▸ What the task asks
Below are the records; tally the lines in them that include the word "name" and reply with the number alone.

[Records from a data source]
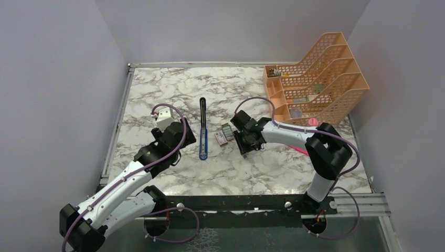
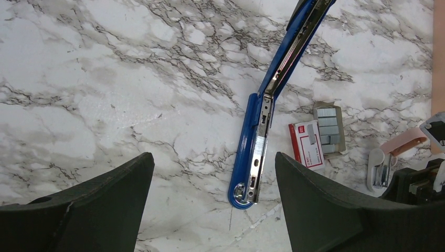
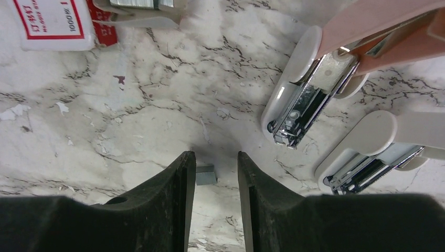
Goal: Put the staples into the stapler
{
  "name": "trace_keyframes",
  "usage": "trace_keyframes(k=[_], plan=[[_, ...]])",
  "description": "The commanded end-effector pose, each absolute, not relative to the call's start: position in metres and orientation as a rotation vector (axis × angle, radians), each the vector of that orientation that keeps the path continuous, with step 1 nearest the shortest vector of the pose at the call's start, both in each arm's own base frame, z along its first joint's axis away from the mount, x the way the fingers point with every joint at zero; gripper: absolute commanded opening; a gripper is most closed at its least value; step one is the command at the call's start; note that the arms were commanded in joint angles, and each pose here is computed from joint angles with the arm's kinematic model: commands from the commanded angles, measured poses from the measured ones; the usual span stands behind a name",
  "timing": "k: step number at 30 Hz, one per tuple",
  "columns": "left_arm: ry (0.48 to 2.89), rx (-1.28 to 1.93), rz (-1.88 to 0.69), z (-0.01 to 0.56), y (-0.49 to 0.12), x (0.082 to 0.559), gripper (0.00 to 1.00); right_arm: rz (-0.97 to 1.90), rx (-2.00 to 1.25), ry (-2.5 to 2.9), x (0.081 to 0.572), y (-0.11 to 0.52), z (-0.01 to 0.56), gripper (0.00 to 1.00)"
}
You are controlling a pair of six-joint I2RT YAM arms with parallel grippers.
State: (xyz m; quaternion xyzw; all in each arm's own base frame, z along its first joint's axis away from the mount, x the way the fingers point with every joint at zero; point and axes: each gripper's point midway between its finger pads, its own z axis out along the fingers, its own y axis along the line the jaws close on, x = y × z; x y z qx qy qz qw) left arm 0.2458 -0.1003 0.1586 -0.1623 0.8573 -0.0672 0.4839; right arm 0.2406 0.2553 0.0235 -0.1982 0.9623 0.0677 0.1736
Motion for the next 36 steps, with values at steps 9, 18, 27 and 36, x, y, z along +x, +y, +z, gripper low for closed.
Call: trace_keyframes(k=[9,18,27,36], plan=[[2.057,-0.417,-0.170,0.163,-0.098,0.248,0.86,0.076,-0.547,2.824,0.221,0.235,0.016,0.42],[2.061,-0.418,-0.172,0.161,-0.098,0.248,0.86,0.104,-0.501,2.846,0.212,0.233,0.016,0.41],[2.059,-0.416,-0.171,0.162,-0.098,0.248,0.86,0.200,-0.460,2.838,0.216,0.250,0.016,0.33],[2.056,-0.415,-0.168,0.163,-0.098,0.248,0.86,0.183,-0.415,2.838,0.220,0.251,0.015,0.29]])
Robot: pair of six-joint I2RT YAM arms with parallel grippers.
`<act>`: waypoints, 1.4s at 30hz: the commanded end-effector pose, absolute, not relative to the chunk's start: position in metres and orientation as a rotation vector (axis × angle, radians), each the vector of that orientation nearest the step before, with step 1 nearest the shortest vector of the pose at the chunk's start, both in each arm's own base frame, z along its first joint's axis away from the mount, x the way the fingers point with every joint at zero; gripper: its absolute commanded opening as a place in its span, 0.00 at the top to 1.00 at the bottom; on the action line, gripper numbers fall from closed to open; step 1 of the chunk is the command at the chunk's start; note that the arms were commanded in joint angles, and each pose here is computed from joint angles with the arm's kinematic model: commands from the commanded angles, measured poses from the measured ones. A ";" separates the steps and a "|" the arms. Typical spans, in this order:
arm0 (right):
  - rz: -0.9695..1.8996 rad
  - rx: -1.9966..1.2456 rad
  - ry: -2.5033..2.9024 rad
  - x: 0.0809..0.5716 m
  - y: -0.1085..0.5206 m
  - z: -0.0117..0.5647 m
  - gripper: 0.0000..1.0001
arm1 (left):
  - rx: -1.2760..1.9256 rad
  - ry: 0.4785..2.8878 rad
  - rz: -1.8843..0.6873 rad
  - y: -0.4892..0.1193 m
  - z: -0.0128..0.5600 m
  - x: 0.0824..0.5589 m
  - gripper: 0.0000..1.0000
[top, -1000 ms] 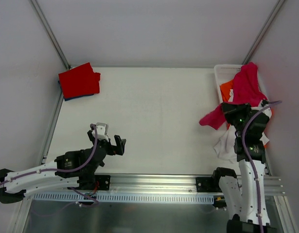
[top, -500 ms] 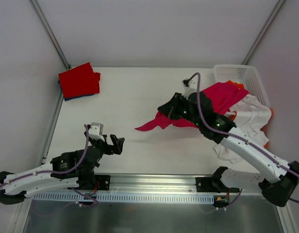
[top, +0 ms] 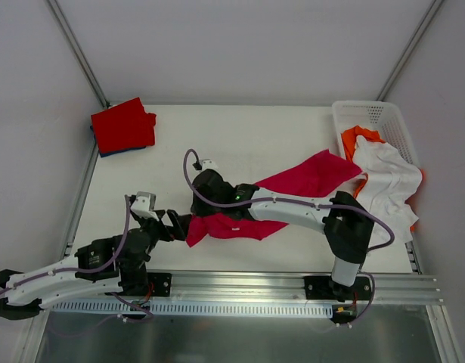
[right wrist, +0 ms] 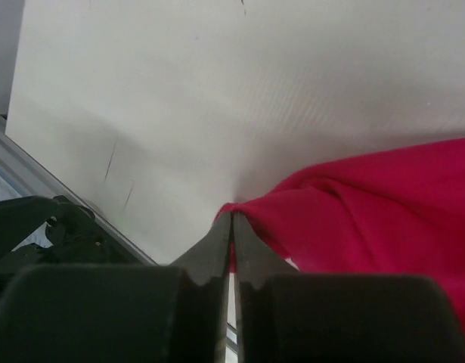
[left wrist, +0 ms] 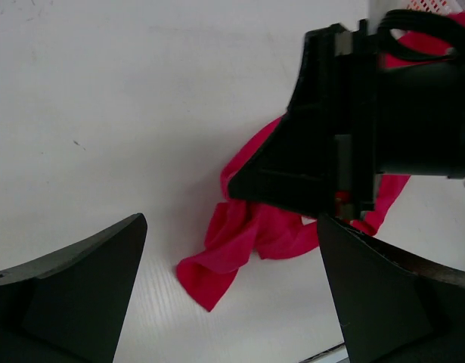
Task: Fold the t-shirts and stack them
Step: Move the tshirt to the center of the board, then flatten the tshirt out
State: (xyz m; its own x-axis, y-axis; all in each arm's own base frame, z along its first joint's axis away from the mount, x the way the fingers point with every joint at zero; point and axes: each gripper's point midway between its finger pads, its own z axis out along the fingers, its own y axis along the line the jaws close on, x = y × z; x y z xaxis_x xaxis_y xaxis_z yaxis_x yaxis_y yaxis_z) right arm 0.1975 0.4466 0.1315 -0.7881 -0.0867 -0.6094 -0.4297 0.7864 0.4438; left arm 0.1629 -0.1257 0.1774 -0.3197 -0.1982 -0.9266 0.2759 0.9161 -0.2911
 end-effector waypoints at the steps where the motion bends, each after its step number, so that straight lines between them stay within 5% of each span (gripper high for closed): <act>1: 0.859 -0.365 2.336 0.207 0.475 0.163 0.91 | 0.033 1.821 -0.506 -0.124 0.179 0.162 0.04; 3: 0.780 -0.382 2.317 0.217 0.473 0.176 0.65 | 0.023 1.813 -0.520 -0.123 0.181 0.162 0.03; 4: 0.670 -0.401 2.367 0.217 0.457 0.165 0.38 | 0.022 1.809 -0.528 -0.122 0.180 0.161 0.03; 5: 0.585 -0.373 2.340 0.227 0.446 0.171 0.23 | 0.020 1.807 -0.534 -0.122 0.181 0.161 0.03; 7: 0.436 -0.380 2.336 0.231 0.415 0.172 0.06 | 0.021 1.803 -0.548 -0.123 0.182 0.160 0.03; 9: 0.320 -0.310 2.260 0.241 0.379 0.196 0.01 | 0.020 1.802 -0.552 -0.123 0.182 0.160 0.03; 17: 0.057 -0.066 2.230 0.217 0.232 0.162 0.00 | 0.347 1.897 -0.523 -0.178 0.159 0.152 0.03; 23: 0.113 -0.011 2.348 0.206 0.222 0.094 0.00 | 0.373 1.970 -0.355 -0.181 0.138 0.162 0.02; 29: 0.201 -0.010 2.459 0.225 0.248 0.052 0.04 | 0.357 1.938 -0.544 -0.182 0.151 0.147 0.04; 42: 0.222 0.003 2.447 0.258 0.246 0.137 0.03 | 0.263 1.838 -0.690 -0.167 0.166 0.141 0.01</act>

▸ Reply to the exercise
2